Quickstart with Materialize
This guide walks you through getting started with Materialize, including:
-
Connecting a streaming data source
-
Computing real-time results with indexes and materialized views
-
Simulating failure to see active replication in action
-
Scaling up or down based on computational needs
Before you begin
Materialize is wire-compatible with PostgreSQL, which means it integrates with most SQL clients and other third-party tools that support PostgreSQL.
In this guide, you’ll use psql
to interact with Materialize, so make sure you have it installed locally.
Using Homebrew, install libpq
and symlink the psql
binary to /usr/local/bin
:
brew install libpq
brew link --force libpq
Using apt
, install the postgresql-client
package:
sudo apt-get update
sudo apt-get install postgresql-client
Step 1. Start a free trial
With a free trial, you get 14 days of free access to Materialize resources worth up to 4 credits per hour. This limit should accommodate most trial scenarios. For more details, see Free trial FAQs.
-
Sign up for a Materialize trial using your business email address.
-
Activate your Materialize account.
Once your account is ready, you’ll receive an email from Materialize asking you to activate your account. In the process, you’ll create credentials for logging into the Materialize UI.
Step 2. Prepare your environment
In Materialize, a cluster is an isolated environment, similar to a virtual warehouse in Snowflake. Within a cluster, you have replicas, which are the physical resources for doing computational work. Clusters are completely isolated from each other, so replicas can be sized based on the specific task of the cluster, whether that is ingesting data from a source, computing always-up-to-date query results, serving results to clients, or a combination.
For this guide, you’ll create 2 clusters, one for ingesting source data and the other for computing and serving query results. Each cluster will contain a single replica at first (you’ll explore the value of adding replicas later).
-
In the Materialize UI, enable the region where you want to run Materialize.
Region setup will take a few minutes.
-
On the Connect screen, create a new app password and then copy the
psql
command.The app password will be displayed only once, so be sure to copy the password somewhere safe.
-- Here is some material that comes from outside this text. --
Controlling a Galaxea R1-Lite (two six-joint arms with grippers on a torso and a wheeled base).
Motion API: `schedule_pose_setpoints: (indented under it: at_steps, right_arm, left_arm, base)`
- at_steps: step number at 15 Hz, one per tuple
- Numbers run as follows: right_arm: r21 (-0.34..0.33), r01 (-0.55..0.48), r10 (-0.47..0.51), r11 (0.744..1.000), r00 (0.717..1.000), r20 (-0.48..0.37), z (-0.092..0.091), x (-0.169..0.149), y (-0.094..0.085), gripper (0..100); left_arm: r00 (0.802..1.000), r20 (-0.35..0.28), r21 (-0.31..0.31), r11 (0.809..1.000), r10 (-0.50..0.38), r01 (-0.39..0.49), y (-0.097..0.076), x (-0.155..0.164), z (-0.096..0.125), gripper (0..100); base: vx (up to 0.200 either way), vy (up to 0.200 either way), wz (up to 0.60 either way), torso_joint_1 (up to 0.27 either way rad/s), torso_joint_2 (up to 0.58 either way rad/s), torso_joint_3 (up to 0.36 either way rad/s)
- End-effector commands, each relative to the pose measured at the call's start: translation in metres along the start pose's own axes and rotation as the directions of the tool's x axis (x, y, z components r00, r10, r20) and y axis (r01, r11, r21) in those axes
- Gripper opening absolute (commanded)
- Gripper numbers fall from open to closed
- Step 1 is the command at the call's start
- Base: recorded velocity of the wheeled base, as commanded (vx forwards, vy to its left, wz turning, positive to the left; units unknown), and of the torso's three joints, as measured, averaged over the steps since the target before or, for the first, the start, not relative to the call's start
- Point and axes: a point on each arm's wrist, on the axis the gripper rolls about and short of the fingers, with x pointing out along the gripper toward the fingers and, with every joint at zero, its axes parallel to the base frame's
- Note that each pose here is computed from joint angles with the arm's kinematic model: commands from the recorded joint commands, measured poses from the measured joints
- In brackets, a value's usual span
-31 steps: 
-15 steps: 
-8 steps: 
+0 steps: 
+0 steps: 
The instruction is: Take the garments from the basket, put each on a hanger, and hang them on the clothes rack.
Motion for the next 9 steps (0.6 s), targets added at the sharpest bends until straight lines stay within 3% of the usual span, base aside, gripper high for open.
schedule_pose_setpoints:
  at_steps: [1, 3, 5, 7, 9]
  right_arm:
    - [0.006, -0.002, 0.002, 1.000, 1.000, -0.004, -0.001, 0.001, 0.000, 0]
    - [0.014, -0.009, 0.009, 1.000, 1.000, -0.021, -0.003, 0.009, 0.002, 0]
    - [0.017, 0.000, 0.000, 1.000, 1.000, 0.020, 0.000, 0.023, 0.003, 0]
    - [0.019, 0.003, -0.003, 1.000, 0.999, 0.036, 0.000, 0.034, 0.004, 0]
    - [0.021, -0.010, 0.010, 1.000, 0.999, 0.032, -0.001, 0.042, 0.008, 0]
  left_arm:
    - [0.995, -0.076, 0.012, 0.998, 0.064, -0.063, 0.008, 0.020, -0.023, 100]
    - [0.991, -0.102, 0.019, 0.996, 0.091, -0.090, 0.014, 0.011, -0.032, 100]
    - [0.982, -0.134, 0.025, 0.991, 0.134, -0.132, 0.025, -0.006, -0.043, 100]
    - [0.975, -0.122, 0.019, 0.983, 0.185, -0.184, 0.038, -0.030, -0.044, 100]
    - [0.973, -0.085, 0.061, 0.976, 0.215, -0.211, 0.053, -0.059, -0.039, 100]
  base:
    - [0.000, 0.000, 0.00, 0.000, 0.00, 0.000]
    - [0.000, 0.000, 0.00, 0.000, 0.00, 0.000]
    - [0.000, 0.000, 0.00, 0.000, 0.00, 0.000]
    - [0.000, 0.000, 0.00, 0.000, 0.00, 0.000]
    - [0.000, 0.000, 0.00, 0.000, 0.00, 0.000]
If you forget your password, you can create a new one.
-
Open a new terminal window, run the
psql
command, and enter your app password.In the SQL shell, you’ll be connected to a pre-installed
default
cluster from which you can get started. -
Use the
CREATE CLUSTER
command to create two new clusters, each with a single replica:CREATE CLUSTER ingest_qck REPLICAS (r1 (SIZE = '2xsmall'));
CREATE CLUSTER compute_qck REPLICAS (r1 (SIZE = '2xsmall'));
The
2xsmall
replica size is sufficient for the data ingestion and computation in this getting started scenario. -
Use the
SHOW CLUSTER REPLICAS
command to check the status of the replicas:SHOW CLUSTER REPLICAS WHERE cluster IN ('compute_qck', 'ingest_qck');
cluster | replica | size | ready -------------+---------+---------+------- compute_qck | r1 | 2xsmall | t ingest_qck | r1 | 2xsmall | t (2 rows)
Once both replicas are ready (
ready=t
), move on to the next step.
Step 3. Ingest streaming data
Materialize supports streaming data from multiple external sources, including Kafka and PostgreSQL. The process for integrating a source typically involves configuring the source’s network and creating connection objects in Materialize.
For this guide, you’ll use a built-in load generator that simulates an auction house, where users bid on an ongoing series of auctions.
-
Most objects in Materialize are namespaced by database and schema, including sources, so start by creating a unique schema within the default
materialize
database:CREATE SCHEMA qck;
SET search_path = qck;
-
Use the
CREATE SOURCE
command to create the auction house source:CREATE SOURCE auction_house IN CLUSTER ingest_qck FROM LOAD GENERATOR AUCTION FOR ALL TABLES;
Note that the
IN CLUSTER
clause attaches this source to the existingingest_qck
cluster, but it’s also possible to create a cluster and replica at the time of source creation using theWITH SIZE
option. -
Now that you’ve created a source, Materialize starts ingesting data into durable storage, automatically splitting the stream into multiple subsources that represent different tables. Use the
SHOW SOURCES
command to get an idea of the data being generated:SHOW SOURCES;
name | type | size ------------------------+----------------+------ accounts | subsource | auction_house | load-generator | auction_house_progress | subsource | auctions | subsource | bids | subsource | organizations | subsource | users | subsource | (7 rows)
In addition to the
auction_house
load generator source and its subsources, you’ll seeauction_house_progress
, which Materialize creates so you can monitor source ingestion. -
Before moving on, look at the schema of the source data you’ll be working with:
SHOW COLUMNS FROM auctions;
name | nullable | type ----------+----------+-------------------------- id | f | bigint seller | f | bigint item | f | text end_time | f | timestamp with time zone (4 rows)
SHOW COLUMNS FROM bids;
name | nullable | type ------------+----------+-------------------------- id | f | bigint buyer | f | bigint auction_id | f | bigint amount | f | integer bid_time | f | timestamp with time zone (5 rows)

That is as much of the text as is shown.